In Fatal Ballyhoo Crash Case, State DA Will Decide Whether To Charge Unalaska Teen
The state District Attorney's Office is considering whether to file criminal charges against the Unalaska teenager who was behind the wheel in May's fatal car crash off Mount Ballyhoo.
Local police announced last month that they had sent the case to the state. But in the aftermath of a fatal plane crash and four drug overdoses, Interim Police Chief John Lucking couldn't comment until this week.
He said attorneys with the D.A.'s office are deciding if there's enough evidence to prosecute Dustin Ruckman, 18, who suffered minor injuries in the crash that killed passengers Karly McDonald, 16, and Kiara Renteria Haist, 18.
"They're the trained observers and understanders of law," said Lucking. "They can compare the facts to the laws and establish whether there's a clear path forward in consideration of a charge — or, inversely, if there's just not enough facts and circumstances to support charging someone."
Until prosecutors make that decision, Lucking declined to answer questions about specific pieces of the Department of Public Safety's seven-month investigation — and what they may have revealed about what happened on the mountain.
Partnering with the Federal Bureau of Investigation (FBI), local police have interviewed "lots" of the three teens' classmates and family members, as well as collected physical evidence, including pieces of the truck and toxicology samples.
"I'm not really at liberty to talk about a lot of the results relative to things like toxicology," said Lucking. "Just like it takes the D.A.'s office to examine the law and then the facts and circumstances, it takes an expert to look at the toxicology [report] and be able to decipher and define what it means."

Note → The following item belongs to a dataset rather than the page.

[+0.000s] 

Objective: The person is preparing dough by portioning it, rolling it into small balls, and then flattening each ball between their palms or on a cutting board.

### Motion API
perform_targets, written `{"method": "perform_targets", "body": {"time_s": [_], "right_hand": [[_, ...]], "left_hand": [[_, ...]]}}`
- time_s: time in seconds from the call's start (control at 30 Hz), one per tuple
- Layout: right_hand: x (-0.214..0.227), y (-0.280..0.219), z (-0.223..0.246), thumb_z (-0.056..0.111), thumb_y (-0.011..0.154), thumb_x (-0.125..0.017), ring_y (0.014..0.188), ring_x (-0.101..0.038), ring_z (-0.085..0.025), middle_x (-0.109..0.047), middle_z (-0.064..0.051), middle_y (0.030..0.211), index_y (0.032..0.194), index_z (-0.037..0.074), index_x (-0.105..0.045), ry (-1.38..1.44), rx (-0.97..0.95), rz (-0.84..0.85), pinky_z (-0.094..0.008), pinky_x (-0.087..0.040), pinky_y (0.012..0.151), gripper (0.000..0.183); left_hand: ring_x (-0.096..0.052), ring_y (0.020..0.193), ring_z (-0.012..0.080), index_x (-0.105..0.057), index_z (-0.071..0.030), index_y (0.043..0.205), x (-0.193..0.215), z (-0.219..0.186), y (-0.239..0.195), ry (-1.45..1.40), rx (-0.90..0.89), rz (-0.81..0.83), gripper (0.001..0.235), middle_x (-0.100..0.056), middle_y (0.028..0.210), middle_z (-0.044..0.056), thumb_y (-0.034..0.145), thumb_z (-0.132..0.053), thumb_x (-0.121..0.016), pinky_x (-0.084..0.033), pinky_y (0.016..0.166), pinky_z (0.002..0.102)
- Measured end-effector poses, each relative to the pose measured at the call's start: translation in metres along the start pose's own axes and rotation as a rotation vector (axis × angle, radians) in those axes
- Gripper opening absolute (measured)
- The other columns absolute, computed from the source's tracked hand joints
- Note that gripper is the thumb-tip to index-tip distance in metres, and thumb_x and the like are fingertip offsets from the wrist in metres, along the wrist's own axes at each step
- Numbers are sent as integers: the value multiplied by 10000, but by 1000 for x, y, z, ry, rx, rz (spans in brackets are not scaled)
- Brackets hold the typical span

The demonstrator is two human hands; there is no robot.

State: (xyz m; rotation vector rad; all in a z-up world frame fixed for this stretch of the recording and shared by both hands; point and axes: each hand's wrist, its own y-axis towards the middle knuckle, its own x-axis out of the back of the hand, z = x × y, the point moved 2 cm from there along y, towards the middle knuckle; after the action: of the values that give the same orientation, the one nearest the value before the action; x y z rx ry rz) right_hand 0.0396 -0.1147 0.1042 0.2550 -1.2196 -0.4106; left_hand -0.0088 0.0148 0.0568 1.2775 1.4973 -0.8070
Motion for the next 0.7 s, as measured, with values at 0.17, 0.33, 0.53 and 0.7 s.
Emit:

"Just because, for instance, someone might have marijuana in their system doesn't necessarily mean that the marijuana would have an effect on what their conduct was right at the time [of an incident]," he added. "So those are kind of expert questions that I can't answer for you."
Lucking said his point about marijuana was a hypothetical example.
Police have enlisted help from the FBI because they don't often deal with such complex, emotional cases. But as a result, Lucking acknowledged that the inquiry has taken longer than expected.
"Part of the problem has been that the investigative partners are outside of our span of control," he said. "We don't have any authority over making the FBI produce reports — or responses to questions — in what we would consider maybe a more timely fashion."
"We continue to encourage everybody to be as prompt as they can be, understanding that [the case] has a great effect on the community and we're anxious to see where we're going to go with it in the end," he continued.
Lucking said the D.A.'s office has made aware that the Ballyhoo crash case is a priority for Unalaska, and he expects a decision regarding charges "in the relatively near future."
Meanwhile, Ruckman has declined KUCB's request for comment through his lawyer, David Mallet.